For me the word “housewife,” because of like, the Real Housewives — I don’t think housewife really means what it used to mean. To me, it’s been a little bit overused to the point that it’s not as loaded as it might be. I feel like in a perfect world we would say “American Mom with Kids,” or something like that. “Mom with Small Children.” “Mother Raising Children.” Even women who have full time jobs, or part-time jobs, or whatever — they are dealing with lot of nonsense. There’s a lot of nonsense that goes along with raising kids right now.

For example, just signing you kids up to do something can be crazy. My son’s school has this thing where you have to put a quarter in his lunchbox every day for him to buy milk.
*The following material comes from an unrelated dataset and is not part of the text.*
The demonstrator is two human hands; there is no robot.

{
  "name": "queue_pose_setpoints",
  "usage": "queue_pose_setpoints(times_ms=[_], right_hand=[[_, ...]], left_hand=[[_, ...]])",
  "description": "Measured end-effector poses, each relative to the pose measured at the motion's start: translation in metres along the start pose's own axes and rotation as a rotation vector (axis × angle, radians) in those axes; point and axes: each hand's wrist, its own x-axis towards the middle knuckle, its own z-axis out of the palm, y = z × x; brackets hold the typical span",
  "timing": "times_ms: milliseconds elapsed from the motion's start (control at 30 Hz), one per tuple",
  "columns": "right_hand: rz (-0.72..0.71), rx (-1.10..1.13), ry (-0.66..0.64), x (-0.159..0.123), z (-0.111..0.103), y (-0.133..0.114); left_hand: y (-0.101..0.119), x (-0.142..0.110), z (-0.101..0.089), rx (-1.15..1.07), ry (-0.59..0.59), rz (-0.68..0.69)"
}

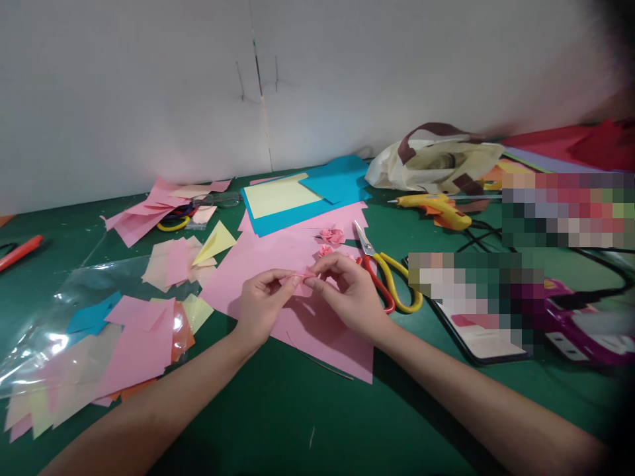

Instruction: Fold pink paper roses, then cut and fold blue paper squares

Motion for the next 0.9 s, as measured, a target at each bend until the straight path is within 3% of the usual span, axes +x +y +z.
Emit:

You can’t put a dollar, you can’t give him a hundred dollars at the beginning of the year and say give my kid milk. Every day, there has to be a quarter in there. And let me tell you, it drives me crazy. To me, that’s just like, make mom work. That’s such a bullshit thing.

But the point is, it has become so many things like that. There are so many forms, so many rules, so many extras, so much volunteering, and so many scarecrows you’ve got to build. Half of what a mom does right now is figuring out what to buy at what store. It’s such a waste of everybody’s energy. It’s crazy. And women seem to be bearing the brunt of it, I think. Even for working moms. You know what? It can drive you crazy. It really can. I don’t know what the answer is on that one, but certainly the character of Katie, on the show, is incensed about stuff like that.

There are wonderful moments to it but there’s a lot of hassle. I am really bad at being a mom. I think it’s hard for me to be a mom. I do my best. I am not the poster child for being a mother, I will say that. I wish I was.

I read someplace that men, this is … I don’t even … basically that men like tasks that they can complete and that are done. They were using this as an example as why men don’t like to do laundry and why men don’t like to do the dishes, because it’s never complete. It’s never complete. The truth is women don’t particularly like doing things that are never complete either, but we pretty much have to. Who likes to do something, a task that never ends, like laundry? When you just have a pile of, like a Mount Rushmore of laundry on top of your washing machine, and little kids, you are just like — oh my gosh. It really doesn’t end.

Katy — she’ll be in the kitchen on set, cooking or something, and smiling to herself, and I’ll have to go up to her and shake her by the shoulders. “Katy, no.” This is hard. We try to put some of that stuff on the show. I have thought that we should always put a mop in Katie’s hand. That’s what they used to do in “Roseanne.” That’s how they showed that she was cleaning the house, they would just put a mop in her hand. I’m like, maybe we should just put a mop in Katie’s hand.